**Work order**
Copy the data that follows, character for character, minus the pictures.

**Data listing**
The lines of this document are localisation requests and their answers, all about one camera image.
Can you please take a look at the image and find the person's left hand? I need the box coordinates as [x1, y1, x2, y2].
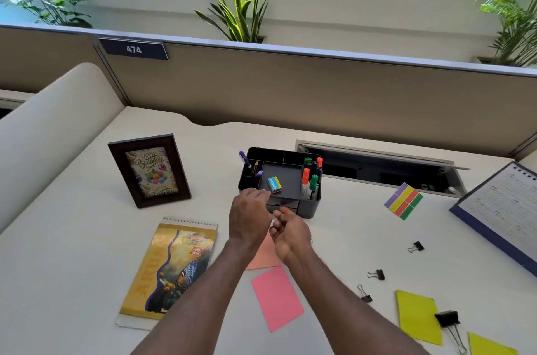
[228, 188, 273, 248]

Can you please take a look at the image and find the person's right hand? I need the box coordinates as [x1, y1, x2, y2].
[268, 206, 314, 265]

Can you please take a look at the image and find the person's right forearm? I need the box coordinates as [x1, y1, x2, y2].
[282, 249, 433, 355]

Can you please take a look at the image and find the person's left forearm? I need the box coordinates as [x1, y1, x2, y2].
[131, 239, 269, 355]

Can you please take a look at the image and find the black desk organizer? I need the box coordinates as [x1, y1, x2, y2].
[238, 147, 323, 219]

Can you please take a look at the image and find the orange sticky note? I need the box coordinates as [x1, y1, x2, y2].
[245, 233, 281, 271]

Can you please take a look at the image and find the pink sticky note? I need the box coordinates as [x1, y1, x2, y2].
[251, 265, 305, 333]

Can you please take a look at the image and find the beige desk partition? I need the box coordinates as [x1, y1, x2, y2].
[0, 24, 537, 160]

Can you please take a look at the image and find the golden spiral notebook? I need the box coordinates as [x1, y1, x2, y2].
[116, 217, 219, 331]

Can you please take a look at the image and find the multicolour sticky flag pad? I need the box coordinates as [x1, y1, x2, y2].
[384, 183, 423, 221]

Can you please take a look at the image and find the yellow-green sticky note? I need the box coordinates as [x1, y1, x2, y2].
[468, 332, 520, 355]
[395, 290, 443, 346]

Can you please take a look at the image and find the navy number sign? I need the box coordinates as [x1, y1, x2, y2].
[98, 37, 169, 61]

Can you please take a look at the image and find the large black binder clip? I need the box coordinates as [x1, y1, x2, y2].
[435, 310, 468, 355]

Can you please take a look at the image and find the blue desk calendar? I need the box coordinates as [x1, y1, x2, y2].
[449, 162, 537, 278]

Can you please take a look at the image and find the white curved side panel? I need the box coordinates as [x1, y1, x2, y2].
[0, 63, 126, 234]

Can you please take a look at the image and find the palm plant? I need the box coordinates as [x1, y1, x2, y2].
[468, 0, 537, 67]

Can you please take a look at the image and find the dark wooden picture frame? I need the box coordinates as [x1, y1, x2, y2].
[108, 134, 192, 209]

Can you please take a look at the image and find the desk cable tray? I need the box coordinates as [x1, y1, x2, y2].
[295, 140, 471, 199]

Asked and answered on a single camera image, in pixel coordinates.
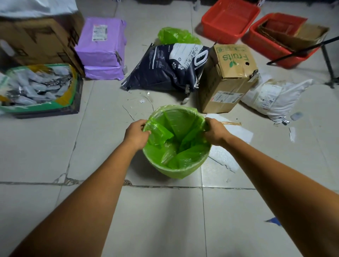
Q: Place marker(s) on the dark blue litter bag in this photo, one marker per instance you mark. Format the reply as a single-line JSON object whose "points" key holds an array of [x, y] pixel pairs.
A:
{"points": [[159, 71]]}

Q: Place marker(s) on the empty red plastic basket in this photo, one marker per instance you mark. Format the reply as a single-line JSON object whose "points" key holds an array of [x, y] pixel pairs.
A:
{"points": [[229, 19]]}

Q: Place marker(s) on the white plastic sheet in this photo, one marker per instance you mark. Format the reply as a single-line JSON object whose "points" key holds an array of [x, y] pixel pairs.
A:
{"points": [[31, 6]]}

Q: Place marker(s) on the person's right hand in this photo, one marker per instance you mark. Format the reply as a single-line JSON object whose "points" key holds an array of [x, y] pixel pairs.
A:
{"points": [[217, 133]]}

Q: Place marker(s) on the small purple wrapped package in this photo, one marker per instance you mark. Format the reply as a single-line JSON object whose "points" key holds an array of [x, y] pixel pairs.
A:
{"points": [[103, 72]]}

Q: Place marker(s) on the round plastic trash bin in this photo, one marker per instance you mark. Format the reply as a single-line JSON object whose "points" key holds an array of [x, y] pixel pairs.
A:
{"points": [[182, 172]]}

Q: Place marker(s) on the person's right fingers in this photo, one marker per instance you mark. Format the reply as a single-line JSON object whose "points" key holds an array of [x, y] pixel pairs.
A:
{"points": [[208, 127]]}

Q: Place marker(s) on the large brown cardboard box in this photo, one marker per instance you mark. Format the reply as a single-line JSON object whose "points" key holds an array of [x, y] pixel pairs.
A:
{"points": [[34, 42]]}

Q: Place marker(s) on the cardboard box with green print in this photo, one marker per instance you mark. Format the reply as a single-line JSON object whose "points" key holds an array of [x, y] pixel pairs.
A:
{"points": [[227, 79]]}

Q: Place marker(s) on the large purple wrapped package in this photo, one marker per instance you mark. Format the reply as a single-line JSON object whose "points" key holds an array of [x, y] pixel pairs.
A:
{"points": [[102, 47]]}

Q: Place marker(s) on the person's left forearm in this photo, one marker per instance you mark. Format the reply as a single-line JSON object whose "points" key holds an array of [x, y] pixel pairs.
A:
{"points": [[87, 206]]}

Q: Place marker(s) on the blue paper scrap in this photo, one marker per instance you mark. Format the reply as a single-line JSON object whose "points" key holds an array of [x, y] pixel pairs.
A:
{"points": [[275, 221]]}

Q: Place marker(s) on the white parcel bag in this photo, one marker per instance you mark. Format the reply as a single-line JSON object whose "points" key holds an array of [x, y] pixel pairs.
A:
{"points": [[275, 98]]}

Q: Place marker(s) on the person's right forearm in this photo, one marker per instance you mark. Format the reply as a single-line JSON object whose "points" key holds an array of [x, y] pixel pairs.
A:
{"points": [[286, 196]]}

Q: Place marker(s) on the small grey plastic piece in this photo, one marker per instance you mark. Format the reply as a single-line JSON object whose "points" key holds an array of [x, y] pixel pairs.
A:
{"points": [[297, 116]]}

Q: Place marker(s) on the metal clip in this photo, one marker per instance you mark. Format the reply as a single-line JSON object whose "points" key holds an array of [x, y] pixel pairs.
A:
{"points": [[285, 121]]}

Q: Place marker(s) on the crumpled green plastic bag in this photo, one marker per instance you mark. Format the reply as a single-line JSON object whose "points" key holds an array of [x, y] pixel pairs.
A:
{"points": [[176, 35]]}

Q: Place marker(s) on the wooden stick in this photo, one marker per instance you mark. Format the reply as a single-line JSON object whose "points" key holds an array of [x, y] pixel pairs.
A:
{"points": [[233, 123]]}

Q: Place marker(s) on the pile of grey packets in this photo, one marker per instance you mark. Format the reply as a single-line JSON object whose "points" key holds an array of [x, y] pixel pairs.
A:
{"points": [[34, 86]]}

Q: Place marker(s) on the person's left fingers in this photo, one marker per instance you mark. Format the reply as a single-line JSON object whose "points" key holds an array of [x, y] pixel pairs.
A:
{"points": [[144, 126]]}

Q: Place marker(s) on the green woven sack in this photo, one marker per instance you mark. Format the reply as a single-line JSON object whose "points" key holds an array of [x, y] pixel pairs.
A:
{"points": [[66, 98]]}

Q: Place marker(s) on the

**Answer to the exercise**
The lines of this document are localisation requests and their answers, all about one camera image.
Can you please take a look at the image and find the person's left hand? I need the box coordinates as [x1, y1, x2, y2].
[228, 188, 273, 248]

Can you please take a look at the image and find the person's right hand? I need the box coordinates as [x1, y1, x2, y2].
[268, 206, 314, 265]

Can you please take a look at the image and find the person's right forearm? I need the box coordinates as [x1, y1, x2, y2].
[282, 249, 433, 355]

Can you please take a look at the image and find the person's left forearm? I need the box coordinates as [x1, y1, x2, y2].
[131, 239, 269, 355]

Can you please take a look at the image and find the black desk organizer? I need the box coordinates as [x1, y1, x2, y2].
[238, 147, 323, 219]

Can you please take a look at the image and find the orange sticky note? I need the box coordinates as [x1, y1, x2, y2].
[245, 233, 281, 271]

Can you please take a look at the image and find the pink sticky note? I need the box coordinates as [x1, y1, x2, y2].
[251, 265, 305, 333]

Can you please take a look at the image and find the beige desk partition? I need the box coordinates as [x1, y1, x2, y2].
[0, 24, 537, 160]

Can you please take a look at the image and find the golden spiral notebook? I need the box coordinates as [x1, y1, x2, y2].
[116, 217, 219, 331]

Can you please take a look at the image and find the multicolour sticky flag pad? I need the box coordinates as [x1, y1, x2, y2].
[384, 183, 423, 221]

Can you please take a look at the image and find the yellow-green sticky note? I need the box coordinates as [x1, y1, x2, y2].
[468, 332, 520, 355]
[395, 290, 443, 346]

Can you please take a look at the image and find the navy number sign? I need the box coordinates as [x1, y1, x2, y2].
[98, 37, 169, 61]

Can you please take a look at the image and find the large black binder clip? I need the box coordinates as [x1, y1, x2, y2].
[435, 310, 468, 355]

Can you please take a look at the image and find the blue desk calendar? I need the box coordinates as [x1, y1, x2, y2].
[449, 162, 537, 278]

Can you please take a look at the image and find the white curved side panel? I need the box coordinates as [x1, y1, x2, y2].
[0, 63, 126, 234]

Can you please take a look at the image and find the palm plant? I need the box coordinates as [x1, y1, x2, y2].
[468, 0, 537, 67]

Can you please take a look at the image and find the dark wooden picture frame? I need the box coordinates as [x1, y1, x2, y2].
[108, 134, 192, 209]

Can you please take a look at the image and find the desk cable tray? I need the box coordinates as [x1, y1, x2, y2].
[295, 140, 471, 199]

Asked and answered on a single camera image, in pixel coordinates.
Q: Place marker(s) on the dark blue litter bag in this photo, one marker per instance you mark. Format the reply as a single-line JSON object whose "points" key holds an array of [x, y] pixel pairs.
A:
{"points": [[159, 71]]}

Q: Place marker(s) on the empty red plastic basket in this photo, one marker per instance you mark. Format the reply as a single-line JSON object whose "points" key holds an array of [x, y] pixel pairs.
A:
{"points": [[229, 19]]}

Q: Place marker(s) on the white plastic sheet in this photo, one marker per instance you mark. Format the reply as a single-line JSON object whose "points" key holds an array of [x, y] pixel pairs.
A:
{"points": [[31, 6]]}

Q: Place marker(s) on the person's right hand in this photo, one marker per instance you mark. Format the reply as a single-line JSON object whose "points" key holds an array of [x, y] pixel pairs.
A:
{"points": [[217, 133]]}

Q: Place marker(s) on the small purple wrapped package in this photo, one marker per instance you mark. Format the reply as a single-line JSON object whose "points" key holds an array of [x, y] pixel pairs.
A:
{"points": [[103, 72]]}

Q: Place marker(s) on the round plastic trash bin in this photo, one marker per instance you mark. Format the reply as a single-line JSON object whose "points" key holds an array of [x, y] pixel pairs.
A:
{"points": [[182, 172]]}

Q: Place marker(s) on the person's right fingers in this photo, one marker per instance you mark. Format the reply as a single-line JSON object whose "points" key holds an array of [x, y] pixel pairs.
A:
{"points": [[208, 127]]}

Q: Place marker(s) on the large brown cardboard box in this photo, one marker per instance you mark. Format the reply as a single-line JSON object whose "points" key holds an array of [x, y] pixel pairs.
A:
{"points": [[34, 42]]}

Q: Place marker(s) on the cardboard box with green print in this photo, one marker per instance you mark. Format the reply as a single-line JSON object whose "points" key holds an array of [x, y] pixel pairs.
A:
{"points": [[227, 79]]}

Q: Place marker(s) on the large purple wrapped package in this photo, one marker per instance you mark. Format the reply as a single-line JSON object whose "points" key holds an array of [x, y] pixel pairs.
A:
{"points": [[102, 47]]}

Q: Place marker(s) on the person's left forearm in this photo, one marker per instance you mark. Format the reply as a single-line JSON object whose "points" key holds an array of [x, y] pixel pairs.
A:
{"points": [[87, 206]]}

Q: Place marker(s) on the blue paper scrap in this photo, one marker per instance you mark. Format the reply as a single-line JSON object whose "points" key holds an array of [x, y] pixel pairs.
A:
{"points": [[275, 221]]}

Q: Place marker(s) on the white parcel bag in this photo, one marker per instance you mark. Format the reply as a single-line JSON object whose "points" key holds an array of [x, y] pixel pairs.
A:
{"points": [[275, 98]]}

Q: Place marker(s) on the person's right forearm in this photo, one marker per instance you mark. Format the reply as a single-line JSON object whose "points" key holds an array of [x, y] pixel pairs.
A:
{"points": [[286, 196]]}

Q: Place marker(s) on the small grey plastic piece in this photo, one marker per instance you mark. Format the reply as a single-line JSON object whose "points" key holds an array of [x, y] pixel pairs.
A:
{"points": [[297, 116]]}

Q: Place marker(s) on the metal clip in this photo, one marker per instance you mark. Format the reply as a single-line JSON object whose "points" key holds an array of [x, y] pixel pairs.
A:
{"points": [[285, 121]]}

Q: Place marker(s) on the crumpled green plastic bag in this photo, one marker per instance you mark. Format the reply as a single-line JSON object whose "points" key holds an array of [x, y] pixel pairs.
A:
{"points": [[176, 35]]}

Q: Place marker(s) on the wooden stick in this photo, one marker per instance you mark. Format the reply as a single-line JSON object whose "points" key holds an array of [x, y] pixel pairs.
A:
{"points": [[233, 123]]}

Q: Place marker(s) on the pile of grey packets in this photo, one marker per instance you mark. Format the reply as a single-line JSON object whose "points" key holds an array of [x, y] pixel pairs.
A:
{"points": [[34, 86]]}

Q: Place marker(s) on the person's left fingers in this photo, one marker per instance you mark. Format the reply as a single-line JSON object whose "points" key holds an array of [x, y] pixel pairs.
A:
{"points": [[144, 126]]}

Q: Place marker(s) on the green woven sack in this photo, one marker per instance you mark. Format the reply as a single-line JSON object whose "points" key holds an array of [x, y] pixel pairs.
A:
{"points": [[66, 98]]}

Q: Place marker(s) on the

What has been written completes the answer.